All units on campus can request the FourSight assessment for their teams. Once employees have completed the assessment, a leadership and organizational development representative will meet with the team to facilitate an interactive two- to three-hour session designed to help employees understand how they can work best with their colleagues based on the different preferences that have been revealed.

"Our preferences lead us to approach challenges and opportunities differently," Forster said. "FourSight gives you the strategies and tools to gain a deeper understanding of yourself, to better connect with colleagues, and to use these tools to uncover more innovative and creative solutions."

The FourSight framework was developed by FourSight LLC, which creates research-based creativity and innovation tools to help individuals, teams, and organizations solve complex problems more effectively.

Kicking off a cultural transformation

The second new program is the UA-developed Workplace We Want.

Workplace We Want is a highly interactive session that lasts 90 minutes to two hours, depending on team size. The session is designed to help teams identify issues and challenges in the work environment and come up with goals and strategies to achieve the professional culture they desire.

"We know what research says about the ideal workplace, and we could share that, but it's much more powerful when you hear from each other," said Diane Brennan, director of leadership and organizational development. "The goal is really for participants to understand and articulate what the characteristics of their ideal workplaces are, to learn and practice strategies to support the individual and the department in communications, and to build a better culture together."

Activities cover a variety of topics, including current and desired office culture and strategies for managing difficult situations.

"Changing workplace culture takes time, and we have found the Workplace We Want to be an effective first step in building awareness and creating a plan for action," Brennan said.

Olivia Bernal, coordinator of business and personnel services in the Department of Chemistry and Biochemistry, was among the first UA employees to participate in the Workplace We Want program, along with colleagues in her department.

"In our department, we really love what we do – we love our jobs, we have ideas and we're creative in our own areas, but we found that we had a break in communication and weren’t always working well together," Bernal said. "With the Workplace We Want, we hope to create a more cohesive group where we're all pulling for each other."

Bernal said the program helped surface a number of challenges and opportunities that the department is now actively working to address. It also brought together some employees who had never met, and helped start a conversation about how to build a greater sense of community in a large department.
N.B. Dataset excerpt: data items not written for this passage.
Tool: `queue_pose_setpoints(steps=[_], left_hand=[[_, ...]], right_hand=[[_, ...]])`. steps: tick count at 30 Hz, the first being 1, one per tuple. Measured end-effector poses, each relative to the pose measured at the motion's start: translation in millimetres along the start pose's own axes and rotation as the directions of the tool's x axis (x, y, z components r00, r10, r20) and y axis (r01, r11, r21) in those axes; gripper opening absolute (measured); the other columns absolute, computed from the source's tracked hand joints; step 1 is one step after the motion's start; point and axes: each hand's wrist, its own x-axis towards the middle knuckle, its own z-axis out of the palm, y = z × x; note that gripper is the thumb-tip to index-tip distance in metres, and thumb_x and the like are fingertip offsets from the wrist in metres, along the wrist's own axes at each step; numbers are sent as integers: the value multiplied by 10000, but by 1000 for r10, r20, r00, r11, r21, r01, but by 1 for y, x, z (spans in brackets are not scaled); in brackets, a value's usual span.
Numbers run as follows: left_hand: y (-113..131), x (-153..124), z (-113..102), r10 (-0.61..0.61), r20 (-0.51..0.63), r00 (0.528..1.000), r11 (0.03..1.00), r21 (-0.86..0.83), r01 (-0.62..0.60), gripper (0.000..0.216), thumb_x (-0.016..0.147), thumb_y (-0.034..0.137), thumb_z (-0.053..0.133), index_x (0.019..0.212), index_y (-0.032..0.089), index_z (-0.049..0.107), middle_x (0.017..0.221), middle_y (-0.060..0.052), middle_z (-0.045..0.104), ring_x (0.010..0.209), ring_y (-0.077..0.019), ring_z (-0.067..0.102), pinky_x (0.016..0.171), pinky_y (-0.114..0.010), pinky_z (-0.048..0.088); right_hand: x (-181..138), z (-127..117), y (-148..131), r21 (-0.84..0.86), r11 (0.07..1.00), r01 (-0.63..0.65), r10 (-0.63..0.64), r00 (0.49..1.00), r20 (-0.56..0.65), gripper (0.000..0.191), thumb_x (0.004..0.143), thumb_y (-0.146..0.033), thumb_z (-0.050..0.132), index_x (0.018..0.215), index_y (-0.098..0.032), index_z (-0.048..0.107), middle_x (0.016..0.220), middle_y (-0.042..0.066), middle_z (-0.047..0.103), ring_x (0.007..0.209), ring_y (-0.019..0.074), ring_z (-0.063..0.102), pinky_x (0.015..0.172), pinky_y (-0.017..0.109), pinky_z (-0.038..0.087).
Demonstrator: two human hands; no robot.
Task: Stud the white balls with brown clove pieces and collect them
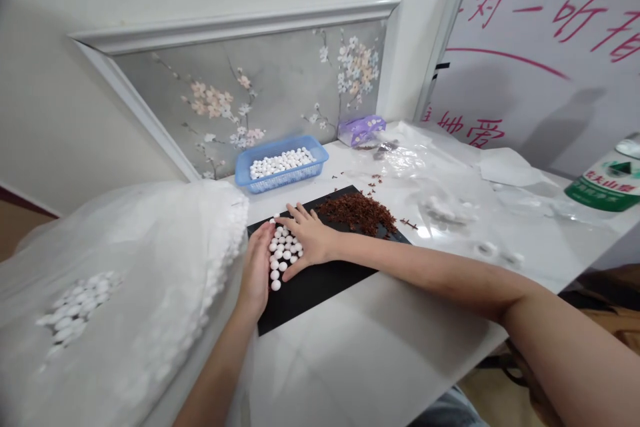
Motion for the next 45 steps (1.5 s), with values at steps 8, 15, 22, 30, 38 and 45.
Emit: queue_pose_setpoints(steps=[8, 15, 22, 30, 38, 45], left_hand=[[12, -2, 5, -148, -119, 982, 979, -155, 129, 402, 890, 477, 379, 1169, 223, 516, 1311, -64, 510, 1255, -200, 425, 1074, -349, 300], [13, -5, 6, -134, -192, 972, 991, -43, 128, 341, 902, 404, 380, 1145, 208, 518, 1258, -83, 542, 1197, -205, 472, 1015, -345, 357], [12, -7, 5, -66, -239, 969, 993, 78, 87, 313, 893, 372, 388, 1105, 195, 536, 1187, -94, 575, 1144, -218, 502, 973, -355, 377], [14, -8, 3, -5, -298, 954, 989, 139, 48, 264, 868, 346, 419, 1027, 193, 563, 1133, -93, 599, 1115, -232, 511, 969, -377, 365], [10, -6, 1, -41, -311, 949, 991, 111, 79, 245, 865, 343, 414, 994, 205, 570, 1116, -84, 606, 1105, -235, 515, 966, -383, 360], [11, -5, -2, -38, -322, 946, 992, 106, 76, 242, 856, 331, 419, 981, 198, 578, 1094, -82, 615, 1085, -235, 528, 959, -384, 367]], right_hand=[[18, -2, 8, -116, 971, 211, -211, 977, 14, 920, 548, -679, 677, 1253, -136, 446, 1330, 210, 403, 1246, 373, 344, 1007, 552, 280], [24, -5, 8, -137, 923, 360, -366, 930, -21, 313, 770, -371, 621, 965, -132, 569, 989, 123, 536, 937, 233, 501, 851, 365, 426], [37, -12, 16, -118, 925, 360, -361, 932, 12, 119, 753, -260, 607, 764, -149, 566, 855, 45, 532, 630, 116, 501, 643, 249, 425], [47, -14, 23, -83, 938, 337, -342, 938, -56, 157, 720, -190, 620, 626, -159, 499, 748, 10, 504, 613, 95, 488, 612, 210, 404], [94, -65, 24, -199, 958, 207, -236, 962, -134, 109, 750, -214, 580, 670, -147, 548, 766, 26, 582, 718, 130, 526, 673, 224, 395], [176, -111, 42, -318, 945, -82, 37, 989, -146, 265, 844, -367, 540, 825, -114, 620, 855, 61, 647, 802, 177, 586, 736, 312, 440]])
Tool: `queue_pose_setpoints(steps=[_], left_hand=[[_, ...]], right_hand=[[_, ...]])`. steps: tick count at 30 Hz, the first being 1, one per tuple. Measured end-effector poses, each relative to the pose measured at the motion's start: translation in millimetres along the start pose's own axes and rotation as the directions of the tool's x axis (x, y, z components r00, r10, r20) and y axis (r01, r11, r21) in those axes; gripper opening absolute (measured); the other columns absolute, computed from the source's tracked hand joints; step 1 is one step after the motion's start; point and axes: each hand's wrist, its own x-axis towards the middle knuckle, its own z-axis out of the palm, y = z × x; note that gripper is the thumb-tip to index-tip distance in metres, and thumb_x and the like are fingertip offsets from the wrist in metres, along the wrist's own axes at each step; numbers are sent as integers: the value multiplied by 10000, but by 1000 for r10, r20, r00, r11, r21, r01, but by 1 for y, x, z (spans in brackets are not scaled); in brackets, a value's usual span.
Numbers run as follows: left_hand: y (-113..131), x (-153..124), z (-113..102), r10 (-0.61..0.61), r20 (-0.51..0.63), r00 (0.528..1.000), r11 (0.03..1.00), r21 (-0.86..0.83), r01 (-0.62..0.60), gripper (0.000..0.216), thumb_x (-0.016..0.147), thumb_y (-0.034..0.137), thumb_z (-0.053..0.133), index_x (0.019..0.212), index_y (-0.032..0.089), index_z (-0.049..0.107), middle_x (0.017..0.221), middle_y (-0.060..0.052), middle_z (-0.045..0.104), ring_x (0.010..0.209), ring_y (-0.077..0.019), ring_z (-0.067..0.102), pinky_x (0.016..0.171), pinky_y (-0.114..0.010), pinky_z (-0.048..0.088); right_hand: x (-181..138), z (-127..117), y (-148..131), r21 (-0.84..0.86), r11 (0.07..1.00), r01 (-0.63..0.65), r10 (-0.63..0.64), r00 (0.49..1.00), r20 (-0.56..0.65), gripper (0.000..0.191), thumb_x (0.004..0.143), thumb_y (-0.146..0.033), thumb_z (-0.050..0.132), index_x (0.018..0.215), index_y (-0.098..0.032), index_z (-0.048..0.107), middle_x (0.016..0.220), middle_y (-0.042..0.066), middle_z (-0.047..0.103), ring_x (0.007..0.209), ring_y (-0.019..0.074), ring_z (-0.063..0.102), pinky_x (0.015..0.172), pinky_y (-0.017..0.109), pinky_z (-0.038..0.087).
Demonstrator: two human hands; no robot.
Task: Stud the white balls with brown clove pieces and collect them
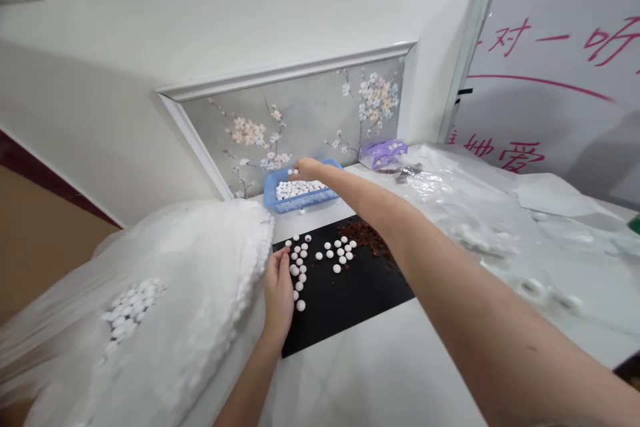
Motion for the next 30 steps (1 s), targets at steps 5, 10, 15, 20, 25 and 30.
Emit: queue_pose_setpoints(steps=[5, 10, 15, 20, 25, 30], left_hand=[[1, -1, -1, -5, -9, 1000, 1000, -14, 5, 242, 853, 338, 427, 972, 198, 585, 1057, -73, 629, 1046, -226, 553, 927, -367, 393], [3, -3, -1, -42, -31, 999, 998, -45, 40, 263, 872, 356, 398, 978, 200, 582, 1076, -71, 623, 1070, -223, 538, 931, -363, 390], [4, -4, -1, -68, -64, 996, 995, -76, 63, 278, 884, 364, 375, 982, 201, 576, 1086, -68, 612, 1096, -221, 517, 949, -361, 372], [5, -5, -1, -105, -86, 991, 992, -84, 97, 272, 874, 381, 399, 980, 218, 590, 1092, -54, 615, 1092, -222, 518, 933, -357, 383], [3, -4, -1, -100, -86, 991, 993, -76, 93, 274, 879, 379, 394, 980, 213, 588, 1091, -55, 611, 1097, -217, 511, 937, -355, 380], [2, -3, -1, -82, -82, 993, 994, -81, 76, 244, 869, 348, 412, 971, 211, 587, 1083, -55, 612, 1096, -217, 512, 930, -348, 386]], right_hand=[[7, -7, 12, -8, 1000, -21, 22, 997, 78, 361, 792, -481, 597, 904, -144, 662, 960, 92, 668, 854, 198, 608, 778, 327, 461], [-55, -4, 1, 16, 998, 59, -58, 996, -67, 470, 849, -517, 487, 1073, -124, 614, 1145, 155, 599, 1092, 262, 528, 961, 400, 370], [-190, 44, -35, 31, 986, 163, -161, 985, -67, 966, 624, -741, 561, 1345, -129, 364, 1429, 221, 308, 1328, 387, 231, 1034, 619, 199], [-246, 72, -40, 159, 985, 65, -70, 997, 32, 964, 692, -721, 506, 1424, -176, 193, 1485, 184, 195, 1370, 340, 151, 1065, 573, 211], [-212, 70, -30, 180, 973, 147, -150, 989, 2, 801, 746, -657, 513, 1358, -166, 348, 1404, 181, 356, 1306, 330, 285, 1045, 539, 254], [-192, 70, -39, 66, 951, 303, -299, 952, -59, 460, 852, -531, 455, 1098, -156, 556, 1147, 160, 536, 1049, 280, 479, 902, 461, 381]])
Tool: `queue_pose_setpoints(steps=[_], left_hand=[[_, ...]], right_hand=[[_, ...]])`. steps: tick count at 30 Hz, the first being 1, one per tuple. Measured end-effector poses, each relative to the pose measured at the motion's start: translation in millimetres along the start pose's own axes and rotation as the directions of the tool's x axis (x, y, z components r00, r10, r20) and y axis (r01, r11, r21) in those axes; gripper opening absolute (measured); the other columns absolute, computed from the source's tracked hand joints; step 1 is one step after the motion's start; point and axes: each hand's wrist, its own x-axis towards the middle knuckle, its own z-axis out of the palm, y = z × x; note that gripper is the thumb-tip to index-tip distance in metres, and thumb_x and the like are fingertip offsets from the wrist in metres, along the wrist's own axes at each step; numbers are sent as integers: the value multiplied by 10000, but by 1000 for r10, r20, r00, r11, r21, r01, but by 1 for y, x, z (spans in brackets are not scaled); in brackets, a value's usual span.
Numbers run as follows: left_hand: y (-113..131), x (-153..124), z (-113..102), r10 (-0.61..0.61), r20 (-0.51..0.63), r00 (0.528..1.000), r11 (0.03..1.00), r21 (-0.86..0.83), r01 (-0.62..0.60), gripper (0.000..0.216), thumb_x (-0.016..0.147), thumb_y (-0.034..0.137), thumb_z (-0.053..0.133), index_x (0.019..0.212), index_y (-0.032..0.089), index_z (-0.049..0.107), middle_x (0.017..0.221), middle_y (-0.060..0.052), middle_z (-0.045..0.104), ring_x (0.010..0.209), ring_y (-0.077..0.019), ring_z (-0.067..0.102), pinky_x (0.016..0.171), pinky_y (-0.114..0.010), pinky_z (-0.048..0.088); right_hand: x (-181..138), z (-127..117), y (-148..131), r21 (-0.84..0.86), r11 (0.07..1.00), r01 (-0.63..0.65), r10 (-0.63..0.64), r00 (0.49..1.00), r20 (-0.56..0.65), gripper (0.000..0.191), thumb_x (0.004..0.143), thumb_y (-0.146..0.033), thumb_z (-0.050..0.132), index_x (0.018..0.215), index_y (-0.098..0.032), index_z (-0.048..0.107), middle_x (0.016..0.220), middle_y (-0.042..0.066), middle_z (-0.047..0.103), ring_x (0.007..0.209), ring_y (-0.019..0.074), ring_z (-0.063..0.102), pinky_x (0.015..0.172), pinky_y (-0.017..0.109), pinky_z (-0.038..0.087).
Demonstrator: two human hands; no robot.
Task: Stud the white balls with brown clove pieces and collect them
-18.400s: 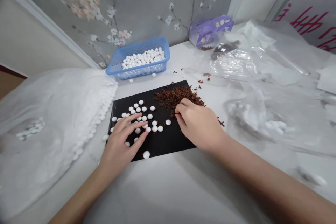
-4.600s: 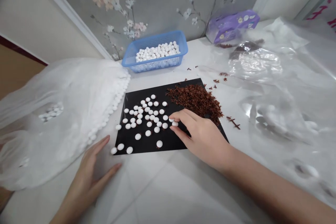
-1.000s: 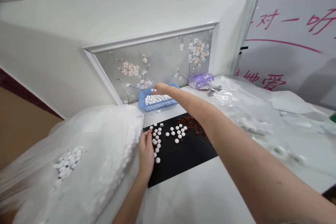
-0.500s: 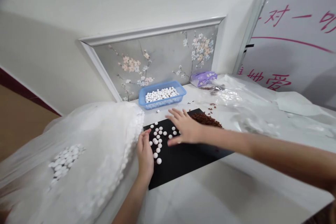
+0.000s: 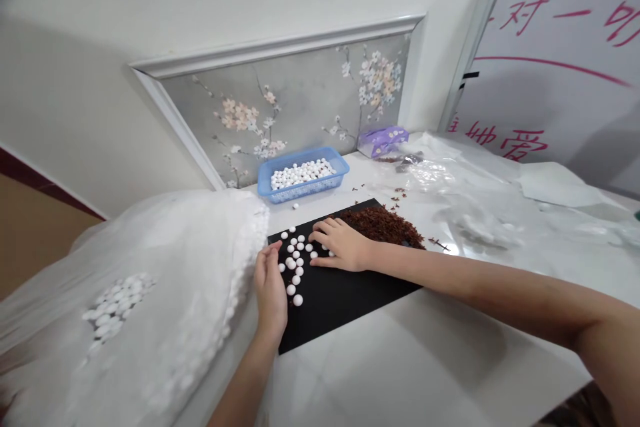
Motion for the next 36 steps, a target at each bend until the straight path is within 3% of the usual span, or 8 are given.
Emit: queue_pose_setpoints(steps=[3, 10, 19, 23, 29, 32, 36], left_hand=[[0, 0, 0, 2, 7, 1000, 1000, 1, -2, 224, 858, 328, 427, 962, 214, 589, 1067, -49, 613, 1077, -212, 519, 928, -343, 386], [-1, 1, 2, -12, 22, 1000, 1000, -8, 12, 208, 833, 314, 448, 938, 208, 593, 1022, -47, 623, 1023, -211, 549, 895, -339, 409], [2, 0, 0, -16, 12, 1000, 1000, -18, 16, 192, 830, 311, 453, 923, 203, 582, 999, -57, 627, 1000, -215, 564, 864, -340, 431], [1, 1, 1, -7, 14, 1000, 1000, -23, 7, 183, 825, 302, 453, 913, 207, 583, 988, -47, 633, 993, -212, 570, 874, -341, 425], [-1, 3, 1, -1, 9, 1000, 999, -42, 1, 184, 817, 307, 452, 903, 205, 578, 965, -41, 631, 973, -207, 573, 873, -339, 423], [-3, 4, 0, -4, 12, 1000, 999, -48, 4, 182, 816, 298, 449, 904, 200, 574, 960, -45, 631, 964, -208, 573, 861, -344, 427], [-6, 4, 0, 5, 17, 1000, 998, -57, -4, 184, 829, 301, 443, 912, 199, 571, 985, -47, 627, 991, -203, 565, 876, -343, 419]], right_hand=[[2, -1, -1, -67, 997, 39, -40, 999, -16, 417, 862, -515, 443, 1035, -153, 560, 1091, 144, 541, 998, 276, 472, 866, 446, 381], [4, -3, 3, 3, 992, 130, -130, 990, 53, 193, 900, -317, 417, 856, -169, 532, 840, 77, 565, 770, 182, 490, 703, 293, 403], [11, -10, 4, -81, 996, 31, -29, 999, 33, 356, 892, -304, 393, 573, -182, 494, 559, 24, 546, 505, 121, 443, 514, 257, 284], [43, -43, 10, -123, 985, -120, 112, 991, -75, 396, 898, -331, 375, 574, -171, 539, 554, 33, 561, 533, 127, 478, 554, 253, 313], [138, -92, 47, -157, 919, -362, 327, 921, -209, 366, 893, -372, 397, 786, -125, 645, 760, 88, 640, 762, 191, 577, 665, 272, 366], [169, -94, 69, -146, 885, -443, 416, 891, -185, 383, 880, -414, 432, 893, -104, 655, 868, 128, 654, 839, 224, 588, 692, 292, 397], [174, -84, 83, -105, 917, -384, 381, 923, -52, 446, 809, -506, 535, 857, -84, 668, 831, 143, 666, 770, 243, 601, 659, 305, 419]])
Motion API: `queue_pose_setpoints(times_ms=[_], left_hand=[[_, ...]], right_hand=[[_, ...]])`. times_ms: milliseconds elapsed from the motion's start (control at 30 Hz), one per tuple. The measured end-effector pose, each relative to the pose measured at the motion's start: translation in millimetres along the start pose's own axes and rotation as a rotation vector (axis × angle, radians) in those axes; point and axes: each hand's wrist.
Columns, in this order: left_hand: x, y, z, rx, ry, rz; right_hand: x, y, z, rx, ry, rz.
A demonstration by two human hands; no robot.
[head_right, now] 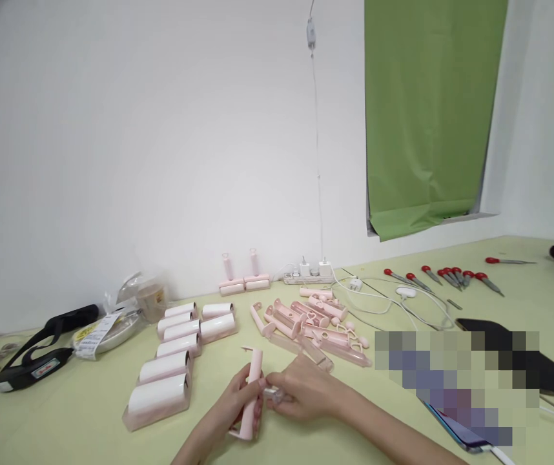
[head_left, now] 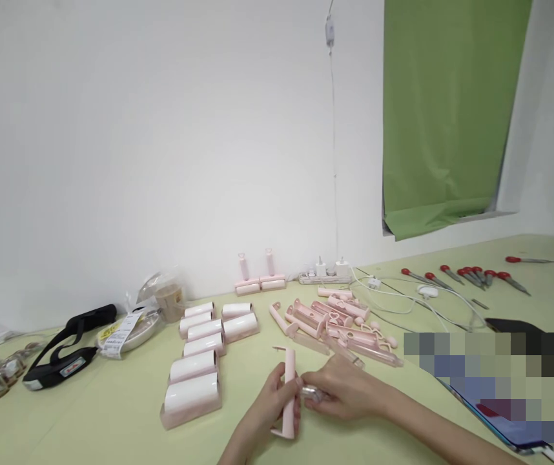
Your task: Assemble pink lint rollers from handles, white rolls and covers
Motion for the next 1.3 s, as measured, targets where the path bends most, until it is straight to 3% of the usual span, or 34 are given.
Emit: queue_pose_setpoints(times_ms=[300, 533, 633, 767, 833, 933, 1033, 1100, 1200, 1300], left_hand=[[5, 14, 4, -0.19, 0.037, -0.121], [13, 20, 9, -0.039, 0.131, 0.175], [13, 28, 8, -0.004, 0.163, 0.222], [12, 27, -13, -0.078, 0.15, 0.098], [16, 14, -28, -0.109, 0.174, -0.074], [27, -10, -37, 0.058, 0.272, -0.187], [30, -19, -16, 0.271, 0.156, 0.127], [24, -13, 10, 0.416, 0.102, 0.519], [15, 3, 49, 0.513, 0.091, 0.71], [18, 13, 75, 0.51, 0.113, 0.81]], right_hand=[[7, -14, -15, -0.13, -0.076, 0.467], [-6, -16, -24, 0.079, 0.092, 0.128], [-10, -24, -25, 0.089, 0.046, 0.131], [1, -31, -32, -0.053, -0.127, 0.386], [19, -34, -40, -0.074, -0.099, 0.628], [51, -39, -55, 0.147, 0.152, 0.884], [71, -42, -64, 0.327, 0.299, 0.861], [72, -41, -64, 0.338, 0.336, 0.773], [62, -33, -57, 0.316, 0.37, 0.622], [51, -28, -48, 0.286, 0.349, 0.441]])
Point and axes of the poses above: each hand's wrist, its own z-axis towards the middle knuckle, its own y-axis out of the palm, x = y × z, and after that the axes turned 14 degrees about -x, right-handed
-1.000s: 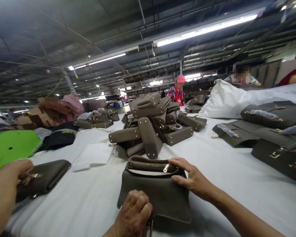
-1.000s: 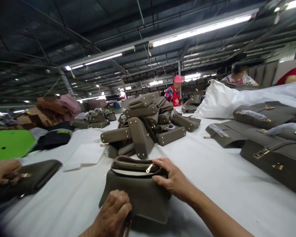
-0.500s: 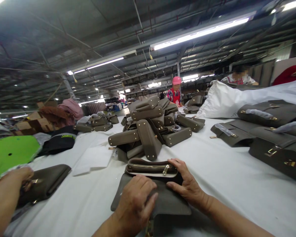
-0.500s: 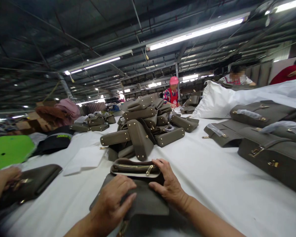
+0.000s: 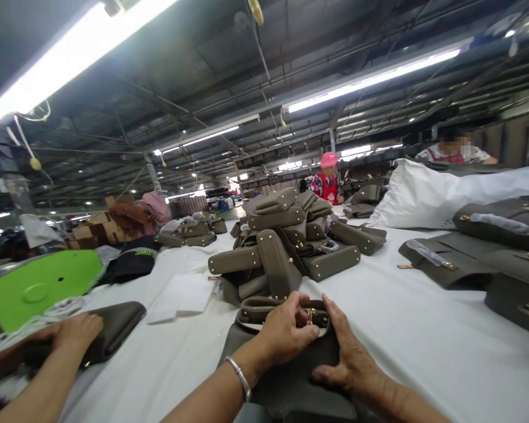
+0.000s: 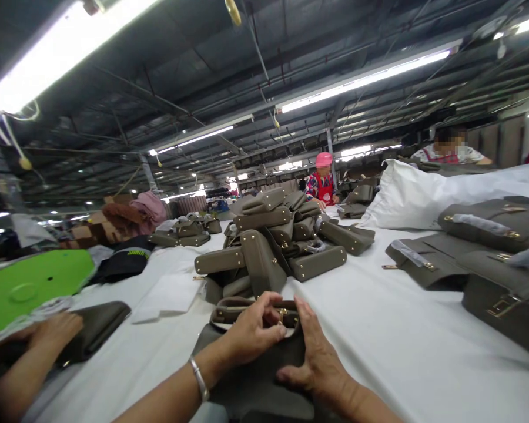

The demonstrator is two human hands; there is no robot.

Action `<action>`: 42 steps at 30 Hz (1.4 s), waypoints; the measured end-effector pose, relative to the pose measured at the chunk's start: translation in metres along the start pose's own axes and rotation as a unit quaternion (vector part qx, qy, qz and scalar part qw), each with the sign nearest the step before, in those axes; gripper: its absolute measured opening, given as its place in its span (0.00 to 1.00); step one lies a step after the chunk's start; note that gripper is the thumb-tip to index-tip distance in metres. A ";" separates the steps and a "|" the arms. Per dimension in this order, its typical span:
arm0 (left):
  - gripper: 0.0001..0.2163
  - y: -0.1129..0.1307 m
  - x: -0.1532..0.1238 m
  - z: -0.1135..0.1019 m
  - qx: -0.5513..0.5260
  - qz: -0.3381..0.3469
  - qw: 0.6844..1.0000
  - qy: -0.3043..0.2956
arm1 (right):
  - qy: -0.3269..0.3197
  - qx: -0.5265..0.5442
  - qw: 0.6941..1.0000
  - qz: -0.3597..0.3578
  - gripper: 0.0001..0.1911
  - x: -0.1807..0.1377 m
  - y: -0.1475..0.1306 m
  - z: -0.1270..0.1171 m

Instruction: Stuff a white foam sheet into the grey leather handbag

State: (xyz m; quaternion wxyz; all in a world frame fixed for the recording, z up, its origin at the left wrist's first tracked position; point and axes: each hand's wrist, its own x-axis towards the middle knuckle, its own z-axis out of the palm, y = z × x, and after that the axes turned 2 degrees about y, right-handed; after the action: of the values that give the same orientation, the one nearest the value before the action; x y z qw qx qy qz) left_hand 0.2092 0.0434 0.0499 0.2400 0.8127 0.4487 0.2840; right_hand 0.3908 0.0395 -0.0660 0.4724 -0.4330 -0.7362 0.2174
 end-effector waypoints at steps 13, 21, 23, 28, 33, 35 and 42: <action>0.07 0.014 0.015 0.011 0.268 0.144 0.953 0.013 | 0.035 -0.025 0.998 -0.038 0.60 -0.004 -0.012 0.001; 0.12 0.015 0.025 0.005 0.405 0.080 0.908 0.073 | 0.014 -0.015 1.000 -0.008 0.55 0.002 -0.031 -0.012; 0.11 0.012 0.027 0.001 0.428 0.060 0.899 0.078 | 0.012 -0.006 1.000 0.001 0.51 0.003 -0.034 -0.014; 0.11 -0.005 0.022 -0.020 0.465 0.004 0.882 0.080 | 0.000 -0.022 0.999 0.024 0.46 0.002 -0.038 -0.015; 0.12 -0.031 0.010 -0.054 0.468 -0.051 0.879 0.080 | -0.005 -0.026 0.999 0.025 0.45 0.002 -0.041 -0.015; 0.12 -0.041 0.006 -0.066 0.458 -0.073 0.882 0.088 | -0.004 -0.024 0.999 0.033 0.45 0.002 -0.041 -0.015; 0.12 -0.073 -0.002 -0.088 0.321 -0.109 0.931 0.133 | -0.007 -0.059 0.998 0.023 0.46 -0.001 -0.031 -0.008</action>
State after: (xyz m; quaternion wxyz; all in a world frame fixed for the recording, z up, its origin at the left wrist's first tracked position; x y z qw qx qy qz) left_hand 0.1056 0.0888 0.0658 -0.0659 0.7471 0.6297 0.2023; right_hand 0.3851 0.0217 -0.0401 0.4355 -0.4757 -0.7408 0.1876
Although Workplace We Want is offered at the unit level, as it gains in popularity, its effects have the potential to spread to the greater UA workplace culture as well, Brennan said.

"It's really helping people to have a voice," she said. "We're not tackling the whole organization; we're doing one department or one college at a time, and it is bubbling up and people are recognizing that they have an opportunity to speak up in a respectful way, to influence and create positive change."